The felt experience of consciousness is constrained by the fact that
the cortex operates discontinuously, with “shutter” states
interspersed with the generation of wave packets (Freeman 2007).
Moreover, while eschewing the technical apparatus of decoherence,
recent work has adopted quantum field theory (Freeman et al, 2006c) to
explain the phenomenon of anomalous dispersion in the brain. Just as
the vibration induced by a blow will reach the other side of a solid
object at a different time to the sound thereof, wave packets show
properties of transmission independent of neural impulse itself. In
fact, the brain behaves in ways not dissimilar to a boson.

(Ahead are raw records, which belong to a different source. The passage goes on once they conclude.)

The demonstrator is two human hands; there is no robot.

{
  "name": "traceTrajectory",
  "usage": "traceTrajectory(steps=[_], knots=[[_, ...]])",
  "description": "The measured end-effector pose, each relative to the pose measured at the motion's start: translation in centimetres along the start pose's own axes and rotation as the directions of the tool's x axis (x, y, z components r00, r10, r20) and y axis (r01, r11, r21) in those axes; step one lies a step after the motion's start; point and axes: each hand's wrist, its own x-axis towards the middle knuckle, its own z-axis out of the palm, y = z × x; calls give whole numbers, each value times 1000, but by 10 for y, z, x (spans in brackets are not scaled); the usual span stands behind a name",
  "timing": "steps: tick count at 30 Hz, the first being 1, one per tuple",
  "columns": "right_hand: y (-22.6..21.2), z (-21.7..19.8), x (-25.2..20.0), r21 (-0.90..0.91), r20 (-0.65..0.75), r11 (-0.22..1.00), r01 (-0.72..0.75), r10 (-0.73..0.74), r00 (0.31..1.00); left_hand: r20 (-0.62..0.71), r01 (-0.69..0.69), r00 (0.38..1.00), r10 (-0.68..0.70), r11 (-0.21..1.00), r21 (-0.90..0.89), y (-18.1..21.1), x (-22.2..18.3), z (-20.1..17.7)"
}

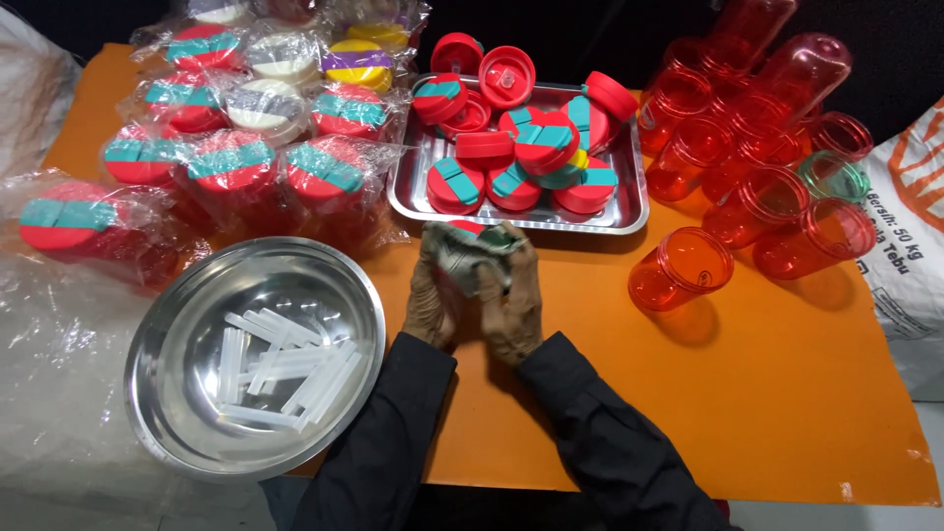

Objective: Assembling plastic containers by cleaning the parts with a cloth, inserting a straw, and snapping the lid into place.

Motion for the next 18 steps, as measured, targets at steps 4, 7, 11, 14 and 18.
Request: traceTrajectory(steps=[4, 7, 11, 14, 18], knots=[[30, 0, -15, 55, 55, 985, -164, 161, 985, -111, 5, 994, -2, 1000, 30, 14, 3, 12], [1, 6, -7, -105, 78, 994, 36, -28, 997, -102, -9, 995, 13, 999, 34, 17, 4, 7], [-9, 17, -5, -213, 114, 921, 325, -307, 945, -81, -15, 997, 19, 999, 52, 18, 3, -5], [-9, 13, 6, -306, 128, 860, 408, -387, 913, -53, 1, 999, 2, 998, 62, 9, 7, -11], [7, 4, 15, -136, 90, 963, 231, -220, 971, -24, 22, 1000, -20, 997, 73, -4, 7, -23]])
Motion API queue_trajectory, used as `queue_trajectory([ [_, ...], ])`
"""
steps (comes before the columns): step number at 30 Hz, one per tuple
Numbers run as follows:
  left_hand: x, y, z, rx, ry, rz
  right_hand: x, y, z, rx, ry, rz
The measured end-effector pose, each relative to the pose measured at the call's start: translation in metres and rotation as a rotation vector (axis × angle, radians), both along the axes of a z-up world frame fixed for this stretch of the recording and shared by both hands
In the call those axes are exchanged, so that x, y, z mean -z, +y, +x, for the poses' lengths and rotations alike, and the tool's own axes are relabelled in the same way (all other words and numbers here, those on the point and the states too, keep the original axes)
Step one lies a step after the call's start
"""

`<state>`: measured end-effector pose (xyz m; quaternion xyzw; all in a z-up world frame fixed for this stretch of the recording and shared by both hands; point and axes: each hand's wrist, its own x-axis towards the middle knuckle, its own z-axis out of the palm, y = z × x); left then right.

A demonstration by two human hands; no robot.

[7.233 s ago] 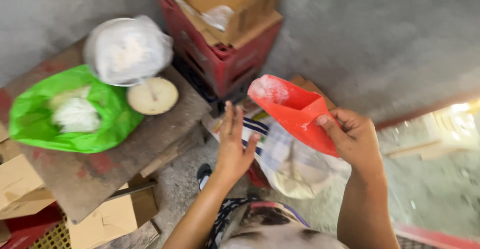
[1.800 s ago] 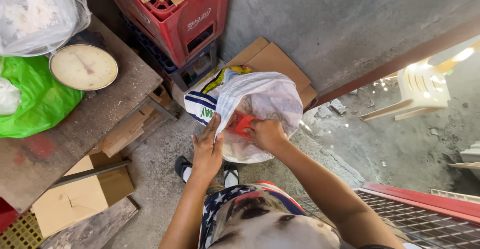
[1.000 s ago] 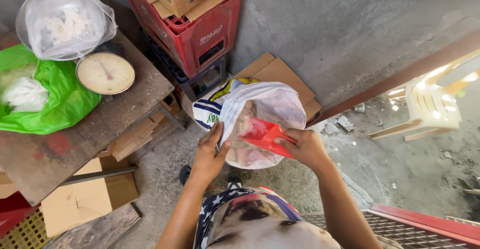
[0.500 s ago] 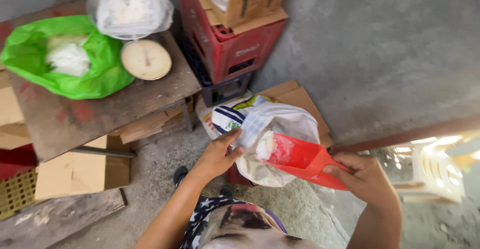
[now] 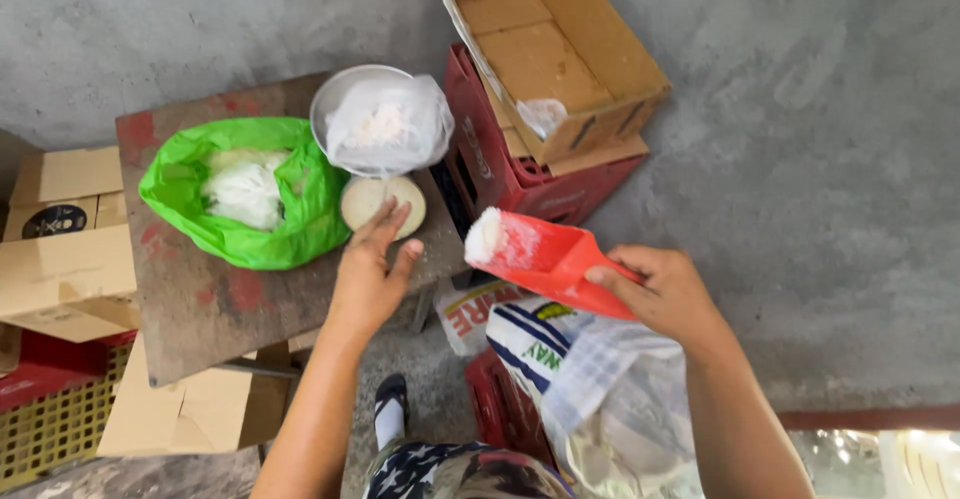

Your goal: Scooping white powder from a large bag into smaller plastic bags, weighing them, and tying them shut.

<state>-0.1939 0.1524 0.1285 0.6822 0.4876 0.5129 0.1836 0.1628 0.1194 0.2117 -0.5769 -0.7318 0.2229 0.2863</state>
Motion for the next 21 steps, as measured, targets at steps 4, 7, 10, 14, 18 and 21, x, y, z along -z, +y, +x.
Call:
queue_trajectory([
  [4, 0.001, 0.048, -0.035, -0.119, 0.101, 0.063, -0.004, 0.068, -0.057, 0.037, 0.128, -0.056],
  [7, 0.013, 0.081, -0.046, -0.18, 0.3, 0.114, -0.002, 0.12, -0.088, -0.026, 0.086, 0.042],
  [10, 0.023, 0.104, -0.051, -0.158, 0.447, 0.097, -0.006, 0.158, -0.122, -0.067, -0.053, 0.175],
  [14, 0.026, 0.127, -0.053, -0.138, 0.6, 0.053, -0.024, 0.19, -0.173, -0.077, -0.429, 0.333],
  [18, 0.032, 0.144, -0.052, -0.128, 0.712, 0.043, -0.028, 0.214, -0.213, -0.143, -0.822, 0.456],
  [21, 0.033, 0.148, -0.051, -0.091, 0.719, 0.019, -0.013, 0.233, -0.225, -0.258, -0.907, 0.523],
])
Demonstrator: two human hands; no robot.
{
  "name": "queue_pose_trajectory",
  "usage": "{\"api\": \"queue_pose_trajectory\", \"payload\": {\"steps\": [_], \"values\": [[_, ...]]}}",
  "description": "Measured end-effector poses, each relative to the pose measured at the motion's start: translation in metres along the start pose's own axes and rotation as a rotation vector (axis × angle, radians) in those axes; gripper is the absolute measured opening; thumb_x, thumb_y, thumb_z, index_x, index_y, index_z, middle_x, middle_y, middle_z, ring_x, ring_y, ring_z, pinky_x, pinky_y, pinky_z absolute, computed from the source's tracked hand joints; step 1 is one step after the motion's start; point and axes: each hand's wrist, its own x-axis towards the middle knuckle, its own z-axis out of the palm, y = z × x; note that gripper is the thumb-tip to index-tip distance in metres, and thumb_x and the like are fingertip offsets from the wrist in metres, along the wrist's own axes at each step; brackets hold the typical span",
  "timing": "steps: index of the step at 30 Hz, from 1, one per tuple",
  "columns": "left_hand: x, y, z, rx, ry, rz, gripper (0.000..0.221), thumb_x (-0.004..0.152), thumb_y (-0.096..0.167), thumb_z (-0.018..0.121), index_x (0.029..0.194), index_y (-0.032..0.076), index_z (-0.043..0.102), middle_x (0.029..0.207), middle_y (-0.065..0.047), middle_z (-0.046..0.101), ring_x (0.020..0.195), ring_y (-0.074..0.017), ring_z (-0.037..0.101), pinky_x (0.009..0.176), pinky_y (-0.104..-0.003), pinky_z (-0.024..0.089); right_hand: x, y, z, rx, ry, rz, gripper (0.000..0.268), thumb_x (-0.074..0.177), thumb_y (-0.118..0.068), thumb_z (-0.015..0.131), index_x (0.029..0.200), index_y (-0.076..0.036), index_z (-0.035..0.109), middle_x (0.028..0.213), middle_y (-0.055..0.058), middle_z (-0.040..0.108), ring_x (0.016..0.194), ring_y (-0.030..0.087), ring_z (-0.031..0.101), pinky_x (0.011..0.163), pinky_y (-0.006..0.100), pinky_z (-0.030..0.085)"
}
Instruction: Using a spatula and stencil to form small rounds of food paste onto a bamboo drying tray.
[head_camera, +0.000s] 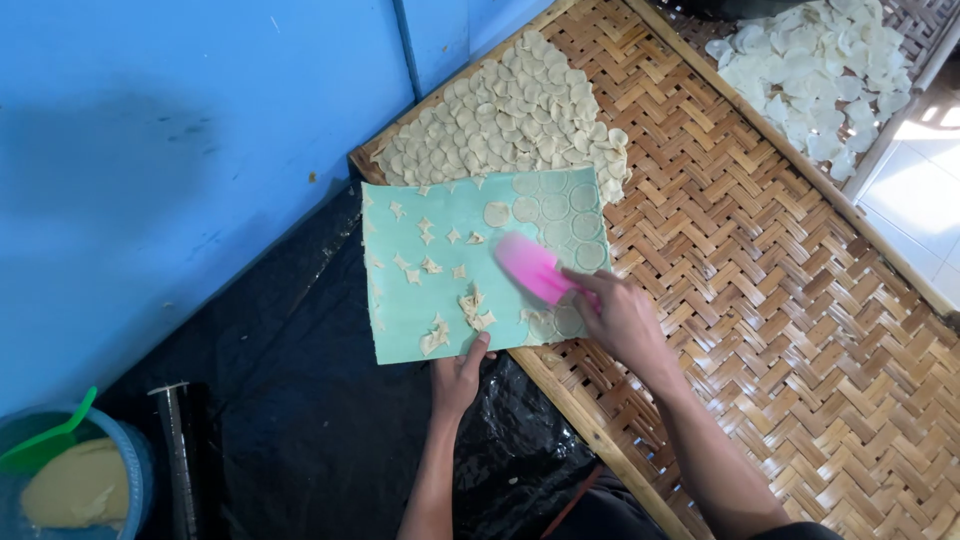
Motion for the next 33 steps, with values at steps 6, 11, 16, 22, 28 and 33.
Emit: {"api": "queue_pose_trajectory", "payload": {"steps": [6, 11, 16, 22, 28, 33], "values": [[0.0, 0.0, 0.001, -0.036, 0.007, 0.023, 0.023, 0.099, 0.007, 0.062, 0.117, -0.008, 0.062, 0.104, -0.013, 0.07, 0.084, -0.018, 0.066, 0.069, -0.034, 0.058, 0.014, -0.005, -0.002, -0.193, 0.302, -0.122, 0.039, 0.092, -0.016, 0.062, 0.13, -0.013, 0.073, 0.094, 0.015, 0.072, 0.063, 0.03, 0.069, 0.06, 0.045, 0.056], [-0.001, 0.0, 0.0, -0.02, 0.003, 0.018, 0.023, 0.098, 0.006, 0.062, 0.117, -0.008, 0.062, 0.105, -0.013, 0.07, 0.085, -0.0176, 0.068, 0.069, -0.034, 0.059, 0.029, -0.026, -0.004, -0.196, 0.244, -0.006, 0.036, 0.097, -0.018, 0.06, 0.131, -0.013, 0.07, 0.093, 0.015, 0.071, 0.063, 0.031, 0.069, 0.055, 0.045, 0.056], [0.0, 0.002, 0.001, -0.039, 0.006, 0.014, 0.025, 0.097, 0.006, 0.062, 0.118, -0.008, 0.061, 0.106, -0.013, 0.07, 0.085, -0.0175, 0.068, 0.068, -0.034, 0.059, 0.051, 0.002, 0.011, -0.166, 0.225, 0.001, 0.036, 0.097, -0.018, 0.061, 0.132, -0.014, 0.071, 0.092, 0.015, 0.071, 0.067, 0.031, 0.071, 0.064, 0.045, 0.058], [0.001, -0.003, 0.0, -0.025, 0.017, -0.021, 0.025, 0.098, 0.007, 0.061, 0.118, -0.008, 0.062, 0.105, -0.014, 0.07, 0.084, -0.0189, 0.068, 0.068, -0.035, 0.059, 0.064, 0.033, 0.015, 0.06, 0.163, -0.07, 0.036, 0.096, -0.021, 0.064, 0.131, -0.016, 0.072, 0.096, 0.015, 0.078, 0.076, 0.025, 0.076, 0.078, 0.042, 0.059], [0.002, -0.004, -0.001, 0.014, 0.004, -0.016, 0.027, 0.098, 0.01, 0.061, 0.119, -0.007, 0.062, 0.104, -0.014, 0.069, 0.084, -0.0198, 0.069, 0.067, -0.036, 0.06, 0.066, 0.045, 0.011, 0.364, -0.016, -0.001, 0.041, 0.094, -0.018, 0.063, 0.135, -0.016, 0.069, 0.09, 0.005, 0.08, 0.073, 0.009, 0.069, 0.067, 0.028, 0.056], [0.003, -0.01, -0.002, 0.055, 0.025, -0.003, 0.026, 0.098, 0.011, 0.063, 0.117, -0.007, 0.063, 0.105, -0.014, 0.07, 0.084, -0.0202, 0.07, 0.066, -0.037, 0.06, 0.078, 0.066, -0.003, 0.573, 0.126, 0.019, 0.037, 0.101, -0.021, 0.064, 0.136, -0.012, 0.07, 0.079, 0.003, 0.069, 0.066, 0.006, 0.058, 0.061, 0.024, 0.051]]}}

Freeman (2005b) introduces several other  leitmotiven.  Globally
coherent brain activity may be an objective correlate of consciousness
through preafference. Preafference, in turn, enters once the more
veridical notion of circular causality is substituted for the
stimulus-response act.Briefly, once an action is lined up, the brain
prepares the system for the sensory consequences of this action in the
preafference process. The consequences for consciousness qua process
are enormous.

Essentially, Hume was right; there is no conscious will, but there
does exist a conscious “won't”. Agency as a concept needs to be
correspondingly attenuated; when the intending of an act presents
itself to consciousness, it is experienced as a cause; consciousness
of the consequences thereof are experienced as effects.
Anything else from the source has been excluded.